Pedal onychomycosis often presents as one or more thickened, discolored toenails. Usually, one or both great toenails are affected. Most cases have concurrent mild, dry, hyperkeratotic tinea pedis that patients often mistake for simple xerosis.[18] Baseline images of the target nail and measuring the extent of the infection are important to predict the duration of treatment and evaluate therapeutic progress in an infection that can take 12 months to clear. Estimate toenail growth at approximately one millimeter per month and measure the infected area of the nail unit to estimate the duration of the treatment. Keep in mind that fingernails grow faster than toenails, and aging and peripheral vascular insufficiency slow growth rates. 


Determining the severity and clinical stage of the infection helps guide therapy and improves outcomes. The most common clinical subtype of onychomycosis is distal lateral subungual onychomycosis (DSLO) (Figure 4. Lateral Onychomycosis).[19] This condition presents as partial distal onycholysis with subungual hyperkeratosis or crumbling.

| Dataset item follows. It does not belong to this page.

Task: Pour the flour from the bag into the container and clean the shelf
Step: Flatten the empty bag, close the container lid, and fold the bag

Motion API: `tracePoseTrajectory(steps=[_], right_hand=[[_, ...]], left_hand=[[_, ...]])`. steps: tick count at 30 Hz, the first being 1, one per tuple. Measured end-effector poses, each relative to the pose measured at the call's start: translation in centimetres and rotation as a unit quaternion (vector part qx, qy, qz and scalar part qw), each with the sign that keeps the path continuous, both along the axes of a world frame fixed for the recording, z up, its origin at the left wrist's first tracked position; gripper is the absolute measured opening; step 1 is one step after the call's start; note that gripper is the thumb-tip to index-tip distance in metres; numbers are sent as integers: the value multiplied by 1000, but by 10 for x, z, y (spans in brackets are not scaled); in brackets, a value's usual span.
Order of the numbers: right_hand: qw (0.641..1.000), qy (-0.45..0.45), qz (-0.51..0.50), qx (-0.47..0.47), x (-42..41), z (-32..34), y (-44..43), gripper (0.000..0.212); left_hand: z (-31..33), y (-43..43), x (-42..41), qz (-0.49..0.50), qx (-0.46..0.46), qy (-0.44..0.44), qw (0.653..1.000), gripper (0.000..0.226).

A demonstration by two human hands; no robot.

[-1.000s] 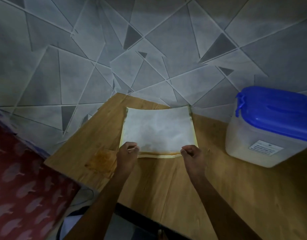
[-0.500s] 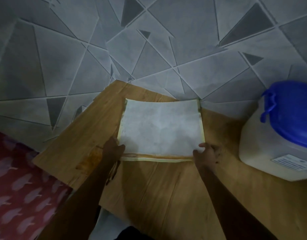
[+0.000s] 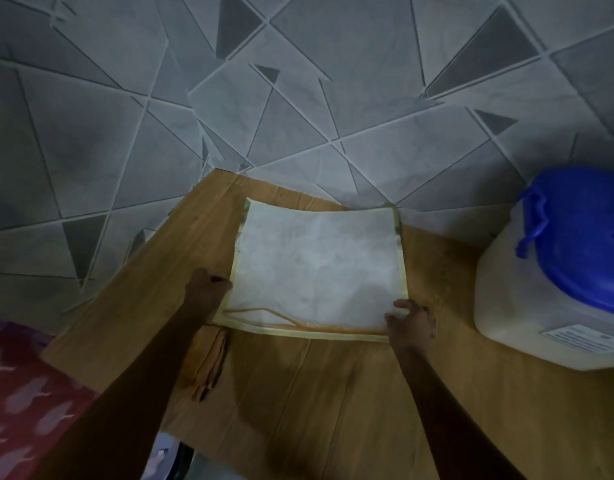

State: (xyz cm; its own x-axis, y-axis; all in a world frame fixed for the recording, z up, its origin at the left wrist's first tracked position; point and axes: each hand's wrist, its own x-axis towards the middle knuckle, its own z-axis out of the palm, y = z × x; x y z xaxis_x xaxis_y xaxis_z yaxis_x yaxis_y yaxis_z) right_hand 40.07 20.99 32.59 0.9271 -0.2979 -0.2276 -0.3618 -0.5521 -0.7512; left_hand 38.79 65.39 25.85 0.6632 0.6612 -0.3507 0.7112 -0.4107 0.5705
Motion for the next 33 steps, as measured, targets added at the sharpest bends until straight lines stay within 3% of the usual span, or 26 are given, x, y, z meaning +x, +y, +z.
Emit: tracePoseTrajectory(steps=[3, 7, 12, 15, 20, 23, 25, 29, 33], right_hand=[[1000, -4, -7, 18, -1, 0, 1, 24], [999, -20, 11, 32, -7, 1, 4, 23], [997, -28, 44, 50, -24, -4, 12, 29], [993, -44, 65, 83, -35, -3, 16, 37], [972, -27, 49, 227, -45, 0, 16, 63], [971, -12, 31, 239, -45, 1, 15, 75], [969, -6, 27, 246, -45, -2, 12, 67], [948, -34, 75, 309, -49, 0, 3, 31], [951, -5, 37, 306, -47, 0, -5, 30]], left_hand=[[46, -23, 10, -22, -10, -40, 999, 45], [149, -97, 2, -80, 8, -120, 989, 16], [190, -157, 0, -169, 23, -213, 962, 12], [197, -190, 2, -201, 31, -224, 953, 12], [182, -238, -4, -269, 19, -185, 945, 9], [159, -264, -10, -322, 82, -150, 931, 11], [146, -282, -15, -347, 105, -116, 925, 12], [126, -309, -24, -373, 140, -70, 915, 19], [108, -319, -29, -392, 158, -53, 905, 21]])
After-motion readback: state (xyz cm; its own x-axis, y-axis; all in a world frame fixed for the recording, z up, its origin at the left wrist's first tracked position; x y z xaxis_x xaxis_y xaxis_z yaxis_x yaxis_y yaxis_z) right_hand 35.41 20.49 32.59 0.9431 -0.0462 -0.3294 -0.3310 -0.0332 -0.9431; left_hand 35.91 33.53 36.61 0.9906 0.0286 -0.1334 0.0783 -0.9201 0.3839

Much less common is white superficial onychomycosis (WSO), which appears as white, chalky deposits on the surface of the affected nail plate.[20] WSO is easily scraped away with a curette or rotary burr.[21] The rarest subtype of onychomycosis is proximal subungual onychomycosis (PSO), which develops overlying the nail matrix.[22] PSO has been associated with acquired immunodeficiency syndrome (AIDS) and spreads through a hematogenous route. Infected first is the interior of the nail plate, and the key feature of subungual hyperkeratosis of the nail bed is not evident in the endonyx subtype.[23] Total dystrophic onychomycosis (TDO) is the most advanced form. TDO is a later severe stage of the chronic subungual dermatophyte infection that may take 10 to 15 years to develop. Significant subungual hyperkeratosis accompanies TDO, and destruction of the abnormal nail plate and ridging of the nail bed may ensue. This is not only the most challenging stage to clear but also the type with the highest risk of developing subungual ulcerations, secondary bacterial infection, and precipitating gangrene in patients with impaired peripheral circulation.[24][25][26]

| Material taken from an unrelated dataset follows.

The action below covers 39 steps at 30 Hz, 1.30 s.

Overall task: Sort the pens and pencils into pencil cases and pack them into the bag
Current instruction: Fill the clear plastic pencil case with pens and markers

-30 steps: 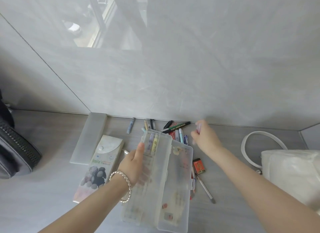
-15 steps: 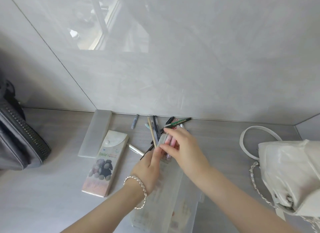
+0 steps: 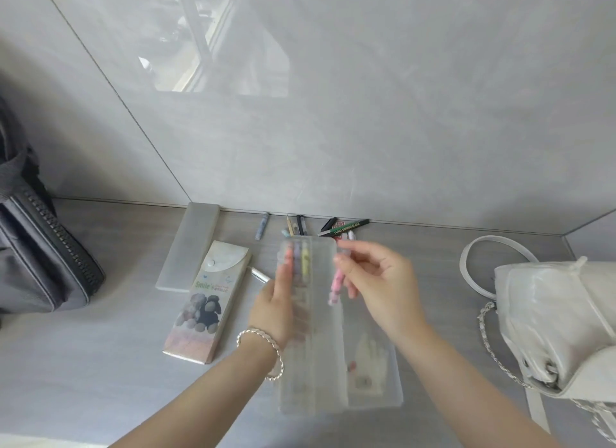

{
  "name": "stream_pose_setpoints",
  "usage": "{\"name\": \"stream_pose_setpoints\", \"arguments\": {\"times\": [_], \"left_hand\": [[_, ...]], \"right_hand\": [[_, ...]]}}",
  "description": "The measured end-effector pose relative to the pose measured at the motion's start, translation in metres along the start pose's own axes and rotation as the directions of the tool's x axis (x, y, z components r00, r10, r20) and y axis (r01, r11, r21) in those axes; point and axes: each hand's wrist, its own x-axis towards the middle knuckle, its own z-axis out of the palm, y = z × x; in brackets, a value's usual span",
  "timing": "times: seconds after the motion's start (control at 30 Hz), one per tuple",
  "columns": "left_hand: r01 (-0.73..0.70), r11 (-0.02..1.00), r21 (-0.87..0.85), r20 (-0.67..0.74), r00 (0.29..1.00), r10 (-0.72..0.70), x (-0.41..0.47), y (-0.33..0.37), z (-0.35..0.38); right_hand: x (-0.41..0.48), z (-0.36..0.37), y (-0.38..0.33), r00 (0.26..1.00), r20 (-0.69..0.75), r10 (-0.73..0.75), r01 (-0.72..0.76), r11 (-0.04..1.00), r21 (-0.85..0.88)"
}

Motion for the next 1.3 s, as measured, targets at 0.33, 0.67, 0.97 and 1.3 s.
{"name": "stream_pose_setpoints", "arguments": {"times": [0.33, 0.67, 0.97, 1.3], "left_hand": [[0.037, 0.999, -0.006, -0.191, 0.981, -0.038, 0.013, 0.024, -0.013], [0.036, 0.999, -0.023, -0.191, 0.981, -0.039, 0.018, 0.012, -0.021], [0.077, 0.997, 0.031, -0.23, 0.971, -0.068, 0.016, 0.009, -0.02], [0.104, 0.994, 0.034, -0.229, 0.969, -0.094, 0.016, -0.004, -0.016]], "right_hand": [[-0.027, 0.021, 0.031, 0.901, 0.395, -0.18, 0.401, 0.693, -0.599], [-0.002, -0.011, 0.039, 0.982, 0.084, -0.172, 0.187, 0.776, -0.602], [0.034, -0.072, 0.108, 0.922, -0.193, 0.335, -0.3, 0.306, -0.903], [0.027, -0.071, 0.111, 0.95, -0.175, 0.258, -0.249, 0.293, -0.923]]}}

It is essential to know that almost half of the abnormal-appearing toenails are not mycotic, so mycological testing is vital to establish an accurate diagnosis and is especially important if systemic therapy is planned. The traditional potassium hydroxide (KOH) wet mount preparation of subungual debris is only 60% sensitive but cannot identify the species. However, if the KOH is positive, it can separate dermatophytes from saprophytes.[27] Currently, the most sensitive test (95%) is a pathologist-interpreted nail clip biopsy stained with periodic acid-Schiff (PAS) plus Grocott methenamine silver. Today, a mycologist is required to interpret fungal culture testing. Fungal cultures are very specific but not very sensitive (60%). Fungal cultures grow slowly, adding weeks and costs to the workup.

Fungal culture or PCR is required to specify the infection's cause. They are helpful in determining the source of the infection in atypical cases or when one suspects a primary saprophytic infection. Confirm this suspicion by obtaining 2 subsequent cultures of the same saprophytic before concluding that the saprophyte is the primary pathogen and not a contaminant. PCR improves the species-specific detection of dermatophytes by 20% over fungal cultures alone.[28]

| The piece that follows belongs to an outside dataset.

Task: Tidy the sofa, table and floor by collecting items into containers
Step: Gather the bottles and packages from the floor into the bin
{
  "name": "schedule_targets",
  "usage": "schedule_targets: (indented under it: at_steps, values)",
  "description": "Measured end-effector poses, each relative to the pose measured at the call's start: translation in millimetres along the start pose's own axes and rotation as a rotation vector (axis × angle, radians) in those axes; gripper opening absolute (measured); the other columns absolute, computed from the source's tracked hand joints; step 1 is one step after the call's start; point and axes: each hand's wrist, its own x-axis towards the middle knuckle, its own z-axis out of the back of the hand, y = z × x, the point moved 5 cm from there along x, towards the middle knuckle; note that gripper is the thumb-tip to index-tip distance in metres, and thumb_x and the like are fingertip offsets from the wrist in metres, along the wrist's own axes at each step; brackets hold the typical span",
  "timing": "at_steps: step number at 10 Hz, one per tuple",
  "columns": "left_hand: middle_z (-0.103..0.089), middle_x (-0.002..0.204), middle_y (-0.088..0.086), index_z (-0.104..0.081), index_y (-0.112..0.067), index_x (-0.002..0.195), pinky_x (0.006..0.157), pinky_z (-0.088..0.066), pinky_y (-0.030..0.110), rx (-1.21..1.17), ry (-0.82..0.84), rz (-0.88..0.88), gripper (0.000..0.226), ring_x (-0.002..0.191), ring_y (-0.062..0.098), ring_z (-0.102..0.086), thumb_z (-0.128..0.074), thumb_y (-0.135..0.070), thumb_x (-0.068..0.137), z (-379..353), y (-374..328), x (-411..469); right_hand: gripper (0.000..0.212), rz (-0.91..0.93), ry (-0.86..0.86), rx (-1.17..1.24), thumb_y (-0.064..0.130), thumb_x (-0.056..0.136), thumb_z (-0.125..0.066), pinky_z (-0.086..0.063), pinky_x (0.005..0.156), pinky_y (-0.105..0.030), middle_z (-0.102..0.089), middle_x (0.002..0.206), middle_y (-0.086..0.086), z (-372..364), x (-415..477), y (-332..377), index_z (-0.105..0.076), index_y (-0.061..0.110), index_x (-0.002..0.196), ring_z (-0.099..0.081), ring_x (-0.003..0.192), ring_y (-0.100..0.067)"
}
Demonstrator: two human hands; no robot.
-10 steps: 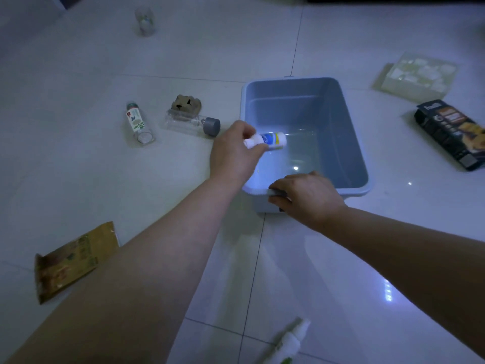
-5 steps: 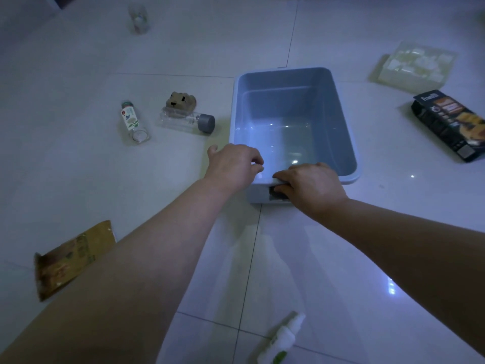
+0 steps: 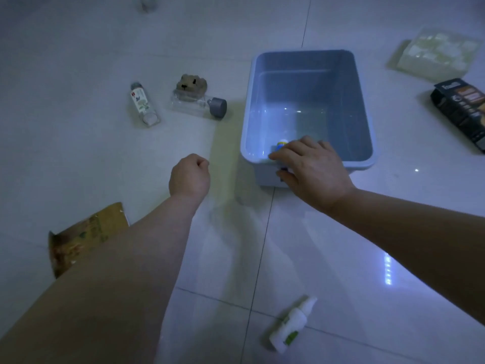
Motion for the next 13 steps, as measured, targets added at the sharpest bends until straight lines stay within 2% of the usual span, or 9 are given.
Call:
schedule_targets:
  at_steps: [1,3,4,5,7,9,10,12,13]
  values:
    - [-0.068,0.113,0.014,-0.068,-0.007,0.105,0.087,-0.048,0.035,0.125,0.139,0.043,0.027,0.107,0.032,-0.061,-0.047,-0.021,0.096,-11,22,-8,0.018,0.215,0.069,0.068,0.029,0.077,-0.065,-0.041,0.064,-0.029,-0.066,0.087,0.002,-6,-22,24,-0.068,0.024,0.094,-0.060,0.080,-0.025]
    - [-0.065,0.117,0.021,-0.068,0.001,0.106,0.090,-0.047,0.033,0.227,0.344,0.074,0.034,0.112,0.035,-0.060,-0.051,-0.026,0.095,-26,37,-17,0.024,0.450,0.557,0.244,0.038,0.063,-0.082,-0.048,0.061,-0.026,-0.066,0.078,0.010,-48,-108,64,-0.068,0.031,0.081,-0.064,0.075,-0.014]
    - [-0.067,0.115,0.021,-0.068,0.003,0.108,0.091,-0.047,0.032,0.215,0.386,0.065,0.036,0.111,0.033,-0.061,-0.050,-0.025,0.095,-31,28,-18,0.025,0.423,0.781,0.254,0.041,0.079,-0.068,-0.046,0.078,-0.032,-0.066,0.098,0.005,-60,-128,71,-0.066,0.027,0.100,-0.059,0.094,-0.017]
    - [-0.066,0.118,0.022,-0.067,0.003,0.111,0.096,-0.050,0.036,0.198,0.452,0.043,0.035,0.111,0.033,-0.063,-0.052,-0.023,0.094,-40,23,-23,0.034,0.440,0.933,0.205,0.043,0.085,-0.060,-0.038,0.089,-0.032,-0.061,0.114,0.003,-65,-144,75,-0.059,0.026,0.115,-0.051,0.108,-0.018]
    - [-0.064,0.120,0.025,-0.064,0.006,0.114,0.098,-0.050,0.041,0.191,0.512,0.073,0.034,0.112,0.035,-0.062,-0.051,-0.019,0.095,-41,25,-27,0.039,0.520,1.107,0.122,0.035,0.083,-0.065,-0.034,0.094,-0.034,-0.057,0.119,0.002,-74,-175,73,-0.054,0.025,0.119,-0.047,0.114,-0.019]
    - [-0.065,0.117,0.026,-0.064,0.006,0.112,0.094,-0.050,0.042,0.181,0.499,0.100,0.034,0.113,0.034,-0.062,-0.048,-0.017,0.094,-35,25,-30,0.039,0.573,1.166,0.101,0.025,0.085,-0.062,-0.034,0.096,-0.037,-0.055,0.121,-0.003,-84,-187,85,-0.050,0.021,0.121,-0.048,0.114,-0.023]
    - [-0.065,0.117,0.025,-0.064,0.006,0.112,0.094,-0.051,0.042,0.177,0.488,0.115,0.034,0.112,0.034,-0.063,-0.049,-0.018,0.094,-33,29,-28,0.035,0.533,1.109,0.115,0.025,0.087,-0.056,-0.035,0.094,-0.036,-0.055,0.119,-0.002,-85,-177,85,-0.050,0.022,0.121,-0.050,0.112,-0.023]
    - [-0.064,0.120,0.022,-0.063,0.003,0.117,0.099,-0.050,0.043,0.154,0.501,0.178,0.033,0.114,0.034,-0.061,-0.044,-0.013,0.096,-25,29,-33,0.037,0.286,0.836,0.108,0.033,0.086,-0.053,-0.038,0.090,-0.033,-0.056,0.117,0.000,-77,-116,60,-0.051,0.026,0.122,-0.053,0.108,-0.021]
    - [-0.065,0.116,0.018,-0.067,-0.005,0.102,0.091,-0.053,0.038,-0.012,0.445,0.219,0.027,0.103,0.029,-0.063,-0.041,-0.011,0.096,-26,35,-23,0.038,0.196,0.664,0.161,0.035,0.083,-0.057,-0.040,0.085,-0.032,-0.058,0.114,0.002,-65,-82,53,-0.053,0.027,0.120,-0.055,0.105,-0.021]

Dermoscopy can clinically diagnose onychomycosis and can also readily differentiate between onychomycosis and nail dystrophy (Figure 5. Onychomycosis, Aurora Borealis). The presence of subungual short spikes and longitudinal striae indicates onychomycosis, while transverse onycholysis is consistent with microtraumatic nail dystrophy (Figure 6. Onychomycosis, Longitudinal Striae. ).[29]

Treatment / Management

The most effective treatments for onychomycosis are systemic antifungals. Due to an increased risk of subungual ulceration, one also should consider oral antifungal therapy in moderate to severe disease, especially in patients with diabetes mellitus. Combination therapy with topical agents, periodic debridement, or chemical nail avulsion may produce better results than systemic medication alone. The newer topical antifungal therapies have improved cure rates for mild to moderate cases in patients who prefer to avoid systemic antifungals. Meta-analyses have shown the mycological cure rate for terbinafine is 76%, itraconazole pulse dosing is 63%, and fluconazole is 48% effective. Conversely, topical therapy mycological cure rates are 55% for efinaconazole and 36% for tavaborole or ciclopirox.[12][30][31]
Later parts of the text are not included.